— What you need to do —
Go through the listing below and return every line exactly.

— Data provided —
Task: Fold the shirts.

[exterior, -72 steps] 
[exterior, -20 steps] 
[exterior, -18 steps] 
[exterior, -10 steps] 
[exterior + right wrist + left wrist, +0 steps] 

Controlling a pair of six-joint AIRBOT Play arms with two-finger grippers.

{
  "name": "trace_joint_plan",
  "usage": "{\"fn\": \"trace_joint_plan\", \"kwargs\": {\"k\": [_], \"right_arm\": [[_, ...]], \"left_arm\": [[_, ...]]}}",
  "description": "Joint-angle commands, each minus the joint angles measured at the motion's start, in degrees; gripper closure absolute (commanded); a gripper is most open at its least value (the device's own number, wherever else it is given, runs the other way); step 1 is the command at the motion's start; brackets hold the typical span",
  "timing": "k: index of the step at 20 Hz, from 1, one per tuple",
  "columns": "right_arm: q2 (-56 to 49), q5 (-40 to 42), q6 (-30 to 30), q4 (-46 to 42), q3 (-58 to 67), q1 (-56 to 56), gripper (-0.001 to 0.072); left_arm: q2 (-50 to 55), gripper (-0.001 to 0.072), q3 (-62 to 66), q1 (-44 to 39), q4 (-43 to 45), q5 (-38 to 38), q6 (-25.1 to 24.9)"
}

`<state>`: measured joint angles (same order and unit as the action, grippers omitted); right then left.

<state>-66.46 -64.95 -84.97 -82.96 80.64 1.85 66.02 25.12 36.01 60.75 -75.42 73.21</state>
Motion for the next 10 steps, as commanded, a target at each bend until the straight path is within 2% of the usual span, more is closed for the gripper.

— Result —
Task: Fold the shirts.

[exterior, -72 steps] 
[exterior, -20 steps] 
[exterior, -18 steps] 
[exterior, -10 steps] 
[exterior + right wrist + left wrist, +0 steps] 

Controlling a pair of six-joint AIRBOT Play arms with two-finger grippers.

{
  "name": "trace_joint_plan",
  "usage": "{\"fn\": \"trace_joint_plan\", \"kwargs\": {\"k\": [_], \"right_arm\": [[_, ...]], \"left_arm\": [[_, ...]]}}",
  "description": "Joint-angle commands, each minus the joint angles measured at the motion's start, in degrees; gripper closure absolute (commanded); a gripper is most open at its least value (the device's own number, wherever else it is given, runs the other way); step 1 is the command at the motion's start; brackets hold the typical span",
  "timing": "k: index of the step at 20 Hz, from 1, one per tuple",
  "columns": "right_arm: q2 (-56 to 49), q5 (-40 to 42), q6 (-30 to 30), q4 (-46 to 42), q3 (-58 to 67), q1 (-56 to 56), gripper (-0.001 to 0.072); left_arm: q2 (-50 to 55), gripper (-0.001 to 0.072), q3 (-62 to 66), q1 (-44 to 39), q4 (-43 to 45), q5 (-38 to 38), q6 (-25.1 to 24.9)"
}

`<state>`: measured joint angles (same order and unit as the action, grippers omitted); right then left.

<state>-66.46 -64.95 -84.97 -82.96 80.64 1.85 66.02 25.12 36.01 60.75 -75.42 73.21</state>
Motion for the next 10 steps, as commanded, a target at each bend until the straight path is within 2% of the usual span, more is closed for the gripper.

The requested output has been fully supplied.